Dans les conflits, le don de la vie est souvent imposé ou arraché, même si l’attachement à un pays, à une cause peut être réel et sincère. Aucun intérêt n’imposait au Christ de perdre sa vie. Selon ses propres paroles, il la donne pour la recevoir de nouveau. Seul l’Amour l’a conduit à tout donner, à se donner. Au nom de ce don, de la parfaite fidélité à son Père et à ses frères humains, Il peut être l’unique Pasteur des bénéficiaires et des artisans de la paix, en tous les lieux et en tous les temps.
La page d’Évangile que nous méditions aujourd’hui constitue en quelque sorte la garantie de la paix. Elle n’a, cependant, pas empêché et n’empêche pas une partie, au moins, de celles et de ceux qui l’ont accueillie ou s’en nourrissent encore de se déchirer et de s’entretuer.
Laissons le Christ nous rappeler que l’enclos où il nous rassemble ne sera jamais réservé aux uns et fermés aux autres. La mission du Christ ne sera vraiment achevée que lorsque toutes les brebis seront rassemblées en un unique troupeau par le seul et unique pasteur.
L’histoire nous a appris qu’il n’est pas trop difficile de s’unir pour faire la guerre. Il est plus exigeant d’être ensemble, avec un seul cœur, une seule âme et un seul esprit pour laisser la paix grandir en nos vies quotidiennes et autour de nous. Ce projet semble nous dépasser. Il est à la mesure du Christ.
La folie de la croix du Christ est seule capable de vaincre pleinement la folie de la guerre. Nous osons le dire et le croire en ces temps qui nous mobilisent pour d’autres combats que ceux dont nous faisons mémoire.
L’aspiration des peuples à la liberté, la reconnaissance des cultures, l’éradication du terrorisme, l’affranchissement à l’égard des oppressions politiques, le rejet de la dictature financière, la sauvegarde de la planète, le partage de l’eau ont une dimension planétaire.
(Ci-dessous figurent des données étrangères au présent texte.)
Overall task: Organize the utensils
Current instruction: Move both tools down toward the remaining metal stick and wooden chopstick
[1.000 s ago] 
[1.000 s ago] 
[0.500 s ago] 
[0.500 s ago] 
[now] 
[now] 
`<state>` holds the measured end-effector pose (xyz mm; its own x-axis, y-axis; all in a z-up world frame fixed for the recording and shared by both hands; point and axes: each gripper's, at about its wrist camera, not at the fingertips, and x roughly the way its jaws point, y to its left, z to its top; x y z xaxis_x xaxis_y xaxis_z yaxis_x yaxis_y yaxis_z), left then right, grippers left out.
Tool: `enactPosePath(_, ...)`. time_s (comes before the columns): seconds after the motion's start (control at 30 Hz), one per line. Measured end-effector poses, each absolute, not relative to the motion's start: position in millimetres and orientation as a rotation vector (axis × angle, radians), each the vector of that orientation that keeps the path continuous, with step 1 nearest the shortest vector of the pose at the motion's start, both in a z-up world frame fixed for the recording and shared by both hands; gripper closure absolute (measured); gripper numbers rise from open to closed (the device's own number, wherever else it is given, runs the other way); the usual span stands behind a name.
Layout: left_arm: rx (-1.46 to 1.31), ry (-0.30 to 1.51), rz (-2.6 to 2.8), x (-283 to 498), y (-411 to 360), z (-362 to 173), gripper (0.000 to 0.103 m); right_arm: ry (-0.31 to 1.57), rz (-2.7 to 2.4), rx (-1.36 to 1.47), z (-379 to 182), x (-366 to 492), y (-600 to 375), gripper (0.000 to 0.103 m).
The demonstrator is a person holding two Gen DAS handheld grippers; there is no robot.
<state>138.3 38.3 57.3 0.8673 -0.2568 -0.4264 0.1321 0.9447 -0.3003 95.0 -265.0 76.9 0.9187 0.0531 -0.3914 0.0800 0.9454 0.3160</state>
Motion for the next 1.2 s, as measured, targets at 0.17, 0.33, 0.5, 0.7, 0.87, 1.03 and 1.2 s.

Plus près de nous, la lutte contre les inégalités, l’accès aux formations, les mesures pour l’emploi des plus jeunes, le respect des plus faibles et des plus fragiles, l’accueil de l’étranger, l’insertion sociale s’apparentent à de véritables batailles.
Ces grandes causes humaines ne peuvent pas en 2018 être traversées par les lignes de fracture qui installeraient dans deux camps opposés et rivaux les perdants et les gagnants. Elles ont besoin de la volonté, de l’enthousiasme et du cœur des membres de l’Église, de tous les hommes et les femmes qui écouteront la voix de l’unique pasteur.
Le quatrième dimanche de Pâques, l’Église prie dans le monde entier pour que le Seigneur lui donne, les pasteurs qui seront signes et instruments, ministres du Christ, le Bon Pasteur. L’Église et le monde ont besoin de cette réalité divine qui nous est donnée par l’Esprit-Saint à travers la fragilité et l’humilité de la réalité humaine.
Le pauvre don d’eux-mêmes que le Christ demande aux ministres ordonnés et aux consacrés communique à tous les fidèles et à l’humanité la vie plus forte que la mort et la guerre. Cette vie du Christ vainqueur fait des êtres humains bien mieux que les brebis d’un troupeau. Elle leur donne la grandeur et la dignité d’enfants de Dieu. Cette grandeur et cette dignité reçue, respectée et partagée sont en Jésus mort et ressuscité, la source et la garantie de la paix.